Ce plan anti-tabac français s'inscrit dans l'objectif fixé par l'Union européenne d'atteindre une génération sans tabac avec moins de 5% de la population de l'UE consommant des produits du tabac d'ici à 2040.
Pour l'heure, cette proposition de loi transpartisane est soutenue par une vingtaine de députés de sept groupes différents allant de LFI à Horizons, explique Nicolas Thierry.
Le député espère également que le gouvernement soutiendra sa proposition, qui pourrait être inscrite à l'ordre du jour lors du prochain créneau où l'Assemblée débattra de projets de loi transpartisans.
Sollicité par l'AFP, le cabinet de la ministre de la Santé Stéphanie Rist indique que cette proposition de loi "témoigne d’une volonté partagée : protéger les jeunes et réduire durablement le tabagisme".
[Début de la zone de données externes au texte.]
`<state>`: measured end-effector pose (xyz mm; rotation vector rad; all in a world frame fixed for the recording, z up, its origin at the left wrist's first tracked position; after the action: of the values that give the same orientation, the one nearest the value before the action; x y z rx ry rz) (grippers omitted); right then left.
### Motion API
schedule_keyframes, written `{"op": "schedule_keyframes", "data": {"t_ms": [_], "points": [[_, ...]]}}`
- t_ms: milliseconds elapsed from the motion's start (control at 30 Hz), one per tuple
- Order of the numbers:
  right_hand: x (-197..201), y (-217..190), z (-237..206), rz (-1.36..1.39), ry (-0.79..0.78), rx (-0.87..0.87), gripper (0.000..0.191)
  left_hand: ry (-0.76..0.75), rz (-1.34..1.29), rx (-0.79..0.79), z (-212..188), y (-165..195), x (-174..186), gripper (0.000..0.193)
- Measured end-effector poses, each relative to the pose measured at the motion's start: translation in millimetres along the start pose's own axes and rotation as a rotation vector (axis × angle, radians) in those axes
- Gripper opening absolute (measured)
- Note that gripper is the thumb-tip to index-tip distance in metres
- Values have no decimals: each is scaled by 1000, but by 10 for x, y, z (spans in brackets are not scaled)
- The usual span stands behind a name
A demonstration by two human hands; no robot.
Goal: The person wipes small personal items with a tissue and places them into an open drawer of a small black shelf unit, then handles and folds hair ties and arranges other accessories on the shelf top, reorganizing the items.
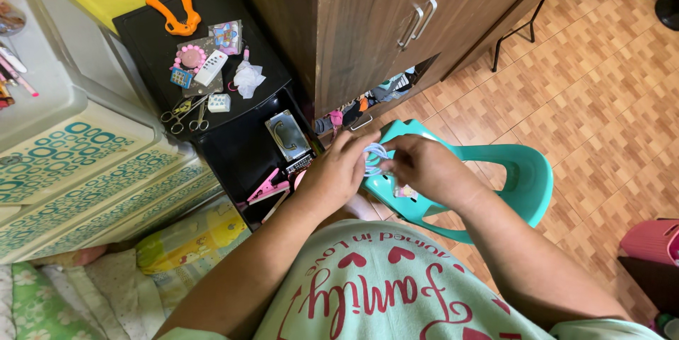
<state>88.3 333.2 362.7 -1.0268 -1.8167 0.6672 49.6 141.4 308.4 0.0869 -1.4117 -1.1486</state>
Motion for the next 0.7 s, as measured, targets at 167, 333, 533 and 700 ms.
{"op": "schedule_keyframes", "data": {"t_ms": [167,333,533,700], "points": [[9,10,-2,-101,40,123,33,-21,-81,27,-19,-105,-29,38],[-118,88,54,110,-40,35,34,35,-203,-74,-2,-126,-111,31],[-164,214,95,170,-6,140,31,-25,-322,-98,-3,-159,-48,35],[-143,270,92,236,-2,82,26,19,-172,-42,-7,-164,-114,26]]}}
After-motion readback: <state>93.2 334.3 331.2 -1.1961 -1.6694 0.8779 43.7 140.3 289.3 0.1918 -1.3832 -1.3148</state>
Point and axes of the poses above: each hand's wrist, its own z-axis towards the middle knuckle, its own x-axis out of the back of the hand, y = z × x, the point moved 1 cm from there along z, towards the middle knuckle, and after that the axes turned 11 degrees about z, right-handed, at the moved point
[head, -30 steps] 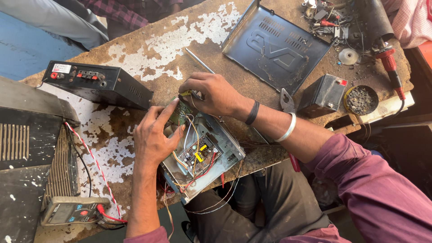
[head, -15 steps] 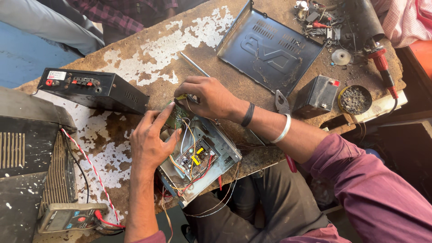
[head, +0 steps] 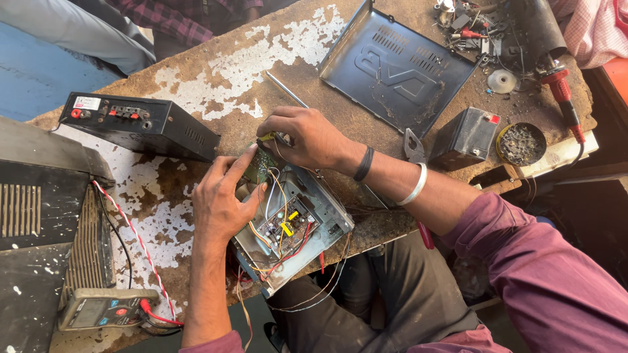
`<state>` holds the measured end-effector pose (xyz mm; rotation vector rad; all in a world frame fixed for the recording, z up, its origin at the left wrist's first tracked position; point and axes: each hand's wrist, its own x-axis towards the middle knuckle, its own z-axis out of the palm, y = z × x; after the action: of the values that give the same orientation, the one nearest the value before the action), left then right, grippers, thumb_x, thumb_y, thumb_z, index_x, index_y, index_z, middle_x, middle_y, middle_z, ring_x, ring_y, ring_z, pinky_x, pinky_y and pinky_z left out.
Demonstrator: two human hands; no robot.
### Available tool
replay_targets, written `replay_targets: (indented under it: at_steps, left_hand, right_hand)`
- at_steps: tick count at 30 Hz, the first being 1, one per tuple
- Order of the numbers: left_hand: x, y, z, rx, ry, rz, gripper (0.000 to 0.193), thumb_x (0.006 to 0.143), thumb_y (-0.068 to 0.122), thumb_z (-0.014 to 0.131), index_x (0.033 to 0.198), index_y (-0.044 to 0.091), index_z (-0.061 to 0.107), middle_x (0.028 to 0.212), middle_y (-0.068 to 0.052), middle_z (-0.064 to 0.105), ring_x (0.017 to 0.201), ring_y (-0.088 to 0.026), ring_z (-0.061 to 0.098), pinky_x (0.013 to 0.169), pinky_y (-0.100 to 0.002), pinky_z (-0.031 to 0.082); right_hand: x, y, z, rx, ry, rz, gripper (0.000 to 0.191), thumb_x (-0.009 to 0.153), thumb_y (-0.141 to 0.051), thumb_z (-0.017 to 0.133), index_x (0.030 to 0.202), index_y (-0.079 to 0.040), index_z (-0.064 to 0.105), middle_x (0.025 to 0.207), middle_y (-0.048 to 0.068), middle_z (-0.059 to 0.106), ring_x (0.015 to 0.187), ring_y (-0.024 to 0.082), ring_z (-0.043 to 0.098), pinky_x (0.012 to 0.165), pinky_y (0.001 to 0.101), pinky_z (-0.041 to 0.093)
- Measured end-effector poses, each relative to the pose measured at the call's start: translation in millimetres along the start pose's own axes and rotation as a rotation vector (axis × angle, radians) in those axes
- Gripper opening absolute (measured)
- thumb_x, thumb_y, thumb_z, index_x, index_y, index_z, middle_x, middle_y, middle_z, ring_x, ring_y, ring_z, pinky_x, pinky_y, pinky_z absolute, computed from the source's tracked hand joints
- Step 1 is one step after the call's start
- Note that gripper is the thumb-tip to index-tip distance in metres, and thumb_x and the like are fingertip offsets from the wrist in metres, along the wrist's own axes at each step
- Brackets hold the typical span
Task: The person uses a multimeter probe to test points on a circuit board inside an open electronic device. They hold the board with one hand while probing with the other, occasionally adjusting the board's position.
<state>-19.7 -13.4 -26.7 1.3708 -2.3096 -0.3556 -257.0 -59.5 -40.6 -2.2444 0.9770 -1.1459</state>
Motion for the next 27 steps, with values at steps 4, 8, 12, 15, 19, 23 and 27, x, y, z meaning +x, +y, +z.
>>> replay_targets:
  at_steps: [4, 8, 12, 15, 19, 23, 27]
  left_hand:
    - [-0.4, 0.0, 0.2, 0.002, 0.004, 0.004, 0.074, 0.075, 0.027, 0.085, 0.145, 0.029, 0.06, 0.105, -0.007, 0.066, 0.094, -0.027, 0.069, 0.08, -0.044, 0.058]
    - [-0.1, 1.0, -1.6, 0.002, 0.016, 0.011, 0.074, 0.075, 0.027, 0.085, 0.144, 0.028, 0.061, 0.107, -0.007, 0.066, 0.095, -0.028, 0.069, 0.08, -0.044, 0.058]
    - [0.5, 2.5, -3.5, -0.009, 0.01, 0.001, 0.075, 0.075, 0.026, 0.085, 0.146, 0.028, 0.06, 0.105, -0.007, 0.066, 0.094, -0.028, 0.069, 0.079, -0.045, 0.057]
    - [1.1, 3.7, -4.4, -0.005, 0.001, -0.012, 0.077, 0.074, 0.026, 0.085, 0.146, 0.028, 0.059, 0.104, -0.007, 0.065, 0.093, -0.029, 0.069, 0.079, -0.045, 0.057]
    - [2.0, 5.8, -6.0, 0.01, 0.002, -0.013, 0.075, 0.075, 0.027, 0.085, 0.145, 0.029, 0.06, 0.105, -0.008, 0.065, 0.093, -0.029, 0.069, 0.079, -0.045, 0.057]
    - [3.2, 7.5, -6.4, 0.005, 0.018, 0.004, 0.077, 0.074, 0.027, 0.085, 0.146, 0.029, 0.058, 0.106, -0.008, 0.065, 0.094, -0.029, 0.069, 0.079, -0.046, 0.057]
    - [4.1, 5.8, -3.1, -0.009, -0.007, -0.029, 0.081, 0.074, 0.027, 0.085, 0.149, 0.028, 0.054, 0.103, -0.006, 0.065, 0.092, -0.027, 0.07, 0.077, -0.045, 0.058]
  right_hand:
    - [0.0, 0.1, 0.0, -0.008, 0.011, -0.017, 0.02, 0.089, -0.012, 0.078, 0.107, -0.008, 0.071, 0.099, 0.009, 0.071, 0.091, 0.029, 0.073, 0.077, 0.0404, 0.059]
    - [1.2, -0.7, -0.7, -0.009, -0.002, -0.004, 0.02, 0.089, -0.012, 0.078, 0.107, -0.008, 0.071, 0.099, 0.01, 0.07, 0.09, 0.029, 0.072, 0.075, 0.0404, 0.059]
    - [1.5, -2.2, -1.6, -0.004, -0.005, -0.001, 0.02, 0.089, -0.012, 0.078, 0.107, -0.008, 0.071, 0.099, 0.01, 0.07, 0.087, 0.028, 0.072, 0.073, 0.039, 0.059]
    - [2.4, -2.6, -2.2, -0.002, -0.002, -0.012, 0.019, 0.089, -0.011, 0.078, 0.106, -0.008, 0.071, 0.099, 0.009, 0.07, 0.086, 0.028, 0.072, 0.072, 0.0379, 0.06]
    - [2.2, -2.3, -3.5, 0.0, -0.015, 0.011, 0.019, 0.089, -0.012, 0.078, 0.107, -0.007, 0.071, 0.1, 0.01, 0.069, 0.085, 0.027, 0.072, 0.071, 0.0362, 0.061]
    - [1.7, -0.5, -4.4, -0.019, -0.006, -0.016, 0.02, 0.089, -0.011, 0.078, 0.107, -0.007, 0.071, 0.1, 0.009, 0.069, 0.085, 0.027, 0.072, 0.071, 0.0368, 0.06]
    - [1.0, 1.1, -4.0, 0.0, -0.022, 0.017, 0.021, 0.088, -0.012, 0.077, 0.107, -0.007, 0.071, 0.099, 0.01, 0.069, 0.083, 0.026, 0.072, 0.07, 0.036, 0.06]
Estimant que l'objectif de ramener la prévalence du tabagisme à 20% d'ici 2027 est "déjà atteint", il ajoute que "toute nouvelle mesure devra s'inscrire dans le cadre légal et européen".
"Au regard de l'ampleur du marché parallèle et de sa croissance ininterrompue, on se dirige surtout vers une génération sans tabac acheté chez le buraliste", a réagi Serdar Kaya, président de la Confédération des buralistes, auprès de l'AFP.
Selon l'étude Tabac échappant à la Fiscalité nationale (TAFE) publiée en octobre, 17,7% des produits de tabac échappent en moyenne au réseau des buralistes.
Pour M. Thierry, la progressivité de la mesure fera "décroître la demande très lentement, sans effet de bascule".
"Il faut aussi assumer qu'il n'est de toute façon pas acceptable de faire perdurer un modèle économique uniquement basé sur un fléau sanitaire", dit-il, pointant aussi un impact écologique et social, la culture du tabac contribuant au plan mondial, à "environ 5% de la déforestation mondiale" tandis que plus de 1,3 million d'enfants travaillent encore dans les champs de tabac.
Une initiative similaire a été lancée au Royaume-Uni, où l'interdiction totale et définitive de la vente de cigarettes aux personnes nées après 2009 est en discussion au Parlement.